» **Problem to solve**
Only a slice of the listing below is wanted. Retype the lines from the one containing "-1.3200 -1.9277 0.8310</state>" through the one containing "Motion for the", exactly, both ends included.

» **Given data**

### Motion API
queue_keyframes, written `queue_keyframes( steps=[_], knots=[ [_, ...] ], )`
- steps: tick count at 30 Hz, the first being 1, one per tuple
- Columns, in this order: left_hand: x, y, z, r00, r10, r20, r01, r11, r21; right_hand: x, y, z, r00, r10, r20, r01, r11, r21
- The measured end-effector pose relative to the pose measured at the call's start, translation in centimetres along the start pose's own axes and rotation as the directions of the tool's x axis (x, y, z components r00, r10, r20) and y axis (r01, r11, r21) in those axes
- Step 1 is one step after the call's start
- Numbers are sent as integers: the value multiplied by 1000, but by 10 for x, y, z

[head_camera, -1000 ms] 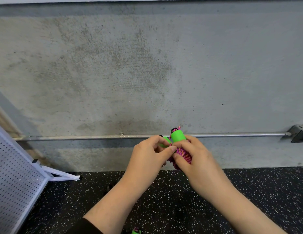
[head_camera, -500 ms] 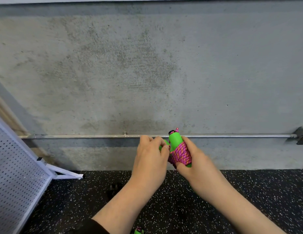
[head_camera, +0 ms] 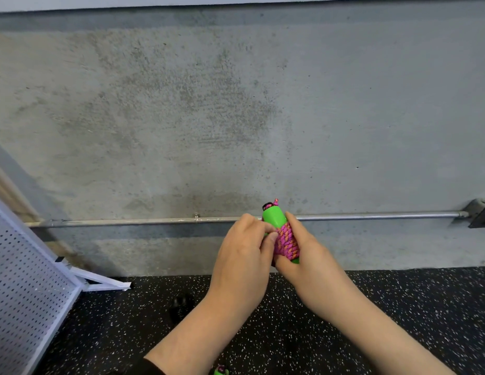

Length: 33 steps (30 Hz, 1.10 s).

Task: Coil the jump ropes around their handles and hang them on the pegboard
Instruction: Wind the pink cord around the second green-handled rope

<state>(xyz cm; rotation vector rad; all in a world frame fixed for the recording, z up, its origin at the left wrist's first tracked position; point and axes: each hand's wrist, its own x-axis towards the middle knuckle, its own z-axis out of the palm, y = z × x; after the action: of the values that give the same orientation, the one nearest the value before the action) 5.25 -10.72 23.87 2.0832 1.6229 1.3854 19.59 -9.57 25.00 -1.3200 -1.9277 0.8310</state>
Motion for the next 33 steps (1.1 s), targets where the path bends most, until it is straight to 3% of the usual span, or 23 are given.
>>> queue_keyframes(
  steps=[3, 5, 8, 10, 12, 14, 16, 17, 20, 25, 30, 33],
  knots=[
    [-1, -2, -3, 984, 161, 75, -166, 984, 69, 4, 4, -6, 997, 66, -37, -56, 971, 231],
    [-2, 1, -8, 985, 175, -16, -175, 985, -15, 8, 4, -7, 995, 87, -42, -69, 947, 313],
    [2, 6, -21, 959, -117, -258, 52, 968, -245, 12, -1, -6, 998, 61, -10, -50, 894, 446],
    [6, 0, -26, 879, -395, -266, 252, 860, -445, 12, -9, -1, 999, 32, -32, -11, 858, 513],
    [7, -6, -31, 795, -574, -195, 391, 731, -559, 11, -17, 6, 999, 34, -38, -7, 822, 569],
    [6, -6, -38, 720, -694, -28, 516, 561, -648, 12, -22, 15, 999, 27, -28, -6, 812, 583],
    [4, -3, -46, 678, -707, 201, 592, 362, -720, 13, -27, 23, 1000, 23, -4, -16, 790, 613],
    [2, -2, -52, 678, -682, 276, 610, 312, -728, 13, -30, 27, 1000, 15, 5, -14, 778, 629],
    [-5, -4, -72, 708, -631, 318, 622, 344, -703, 11, -42, 39, 999, -22, 29, -2, 770, 638],
    [-22, -7, -107, 769, -594, 237, 542, 408, -735, -1, -68, 58, 996, -74, 50, 29, 792, 609],
    [-38, 3, -138, 762, -641, 94, 506, 497, -705, -22, -103, 70, 969, -228, -91, 244, 936, 252],
    [-50, 14, -156, 775, -627, 76, 507, 545, -668, -33, -124, 69, 950, -292, -114, 306, 940, 148]
  ],
)
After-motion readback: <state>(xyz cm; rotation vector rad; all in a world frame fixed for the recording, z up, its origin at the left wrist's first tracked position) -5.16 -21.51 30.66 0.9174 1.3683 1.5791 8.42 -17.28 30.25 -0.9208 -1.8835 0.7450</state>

» **Result of this task**
<state>(xyz cm; rotation vector rad; all in a world frame fixed for the recording, z up, its origin at the left wrist's first tracked position; point and axes: each hand's wrist, its own x-axis towards the middle knuckle, its own z-axis out of the palm, y = z × x; after the action: of the values that give the same orientation, the one nearest the value before the action) 5.25 -10.72 23.87 2.0832 1.6229 1.3854 19.59 -9.57 25.00 -1.3200 -1.9277 0.8310</state>
Motion for the next 33 steps (1.1 s), targets where the path bends most, until it is straight to 3% of the usual span, or 23 are given.

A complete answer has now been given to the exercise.